◆ TASK INPUTS ◆

BEGIN

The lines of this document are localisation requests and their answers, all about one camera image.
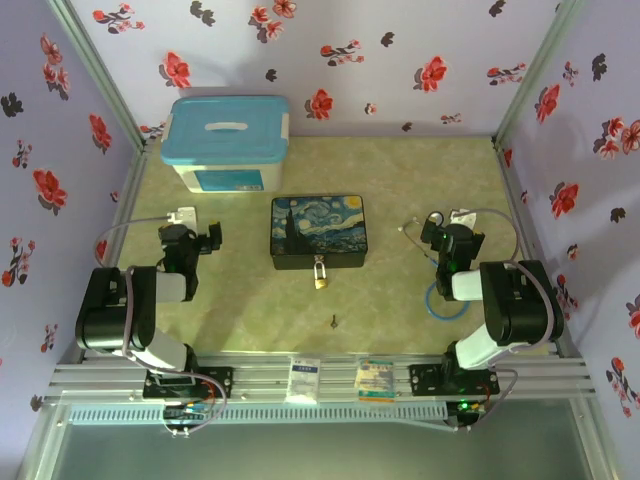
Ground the brass padlock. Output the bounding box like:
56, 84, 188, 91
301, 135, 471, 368
312, 257, 331, 292

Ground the blue tube stethoscope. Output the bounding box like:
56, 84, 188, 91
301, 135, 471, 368
398, 210, 470, 323

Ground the blue lidded storage box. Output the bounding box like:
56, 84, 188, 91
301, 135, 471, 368
159, 94, 292, 195

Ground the starry night painted box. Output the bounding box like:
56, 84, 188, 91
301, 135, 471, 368
269, 194, 370, 272

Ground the coloured label card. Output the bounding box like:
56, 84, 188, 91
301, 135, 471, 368
353, 356, 397, 403

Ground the white label card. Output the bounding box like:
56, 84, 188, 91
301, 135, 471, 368
284, 355, 322, 405

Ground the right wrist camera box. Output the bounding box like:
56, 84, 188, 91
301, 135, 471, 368
448, 208, 479, 231

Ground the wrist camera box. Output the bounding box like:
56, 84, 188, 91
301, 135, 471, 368
448, 208, 479, 231
167, 206, 199, 229

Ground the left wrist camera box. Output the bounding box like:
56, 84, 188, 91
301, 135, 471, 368
167, 206, 199, 229

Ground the left arm grey cable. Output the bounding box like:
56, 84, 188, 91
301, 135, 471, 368
93, 213, 229, 437

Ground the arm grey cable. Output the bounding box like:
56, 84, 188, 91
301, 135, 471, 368
468, 208, 559, 434
93, 213, 229, 437

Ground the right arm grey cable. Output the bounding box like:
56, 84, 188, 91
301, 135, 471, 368
468, 208, 559, 434

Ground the aluminium frame rail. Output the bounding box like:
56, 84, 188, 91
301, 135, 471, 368
42, 348, 599, 407

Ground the aluminium frame post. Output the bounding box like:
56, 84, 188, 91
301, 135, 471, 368
46, 0, 152, 152
491, 0, 587, 147

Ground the slotted grey cable duct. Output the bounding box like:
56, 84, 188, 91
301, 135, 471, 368
66, 401, 449, 427

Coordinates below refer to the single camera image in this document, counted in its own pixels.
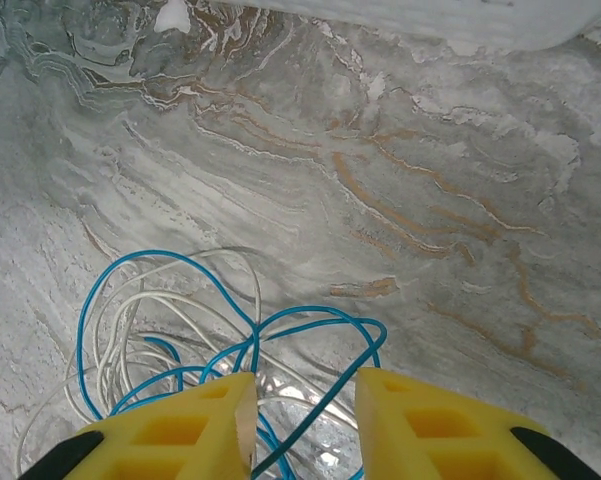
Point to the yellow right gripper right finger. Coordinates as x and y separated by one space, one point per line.
430 435

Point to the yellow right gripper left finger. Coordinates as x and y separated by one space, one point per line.
180 430

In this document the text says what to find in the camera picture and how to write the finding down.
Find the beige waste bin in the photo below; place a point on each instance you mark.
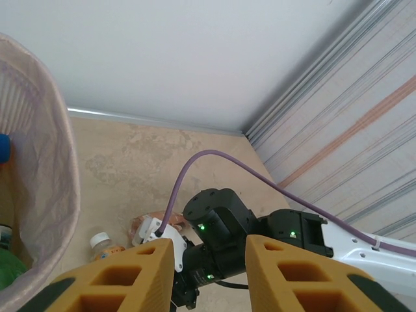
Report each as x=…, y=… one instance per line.
x=19, y=104

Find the Fiji water bottle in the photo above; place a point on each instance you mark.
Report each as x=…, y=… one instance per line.
x=5, y=148

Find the orange red label tea bottle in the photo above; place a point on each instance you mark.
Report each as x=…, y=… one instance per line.
x=99, y=240

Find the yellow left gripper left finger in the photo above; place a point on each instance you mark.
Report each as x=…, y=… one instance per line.
x=164, y=282

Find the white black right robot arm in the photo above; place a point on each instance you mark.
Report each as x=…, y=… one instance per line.
x=357, y=250

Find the green plastic bottle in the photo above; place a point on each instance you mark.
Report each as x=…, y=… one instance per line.
x=11, y=269

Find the Pepsi blue label bottle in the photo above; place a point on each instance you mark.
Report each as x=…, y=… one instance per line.
x=6, y=237

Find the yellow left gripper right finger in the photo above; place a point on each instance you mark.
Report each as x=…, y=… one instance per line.
x=255, y=286

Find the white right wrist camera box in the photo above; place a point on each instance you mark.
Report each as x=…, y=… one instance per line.
x=169, y=234

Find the pink plastic bin liner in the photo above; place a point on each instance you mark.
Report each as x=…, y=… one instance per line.
x=58, y=195

END

◆ YOUR OBJECTIVE ◆
Which lines of the records hold the string "grey"? Copy each one.

◆ RESPONSE TO THIS TASK ◆
Ground the left arm grey cable. Output the bounding box like:
Ground the arm grey cable. Output the bounding box like:
Ground the right arm grey cable. Output the bounding box like:
Ground the slotted grey cable duct. Output the bounding box like:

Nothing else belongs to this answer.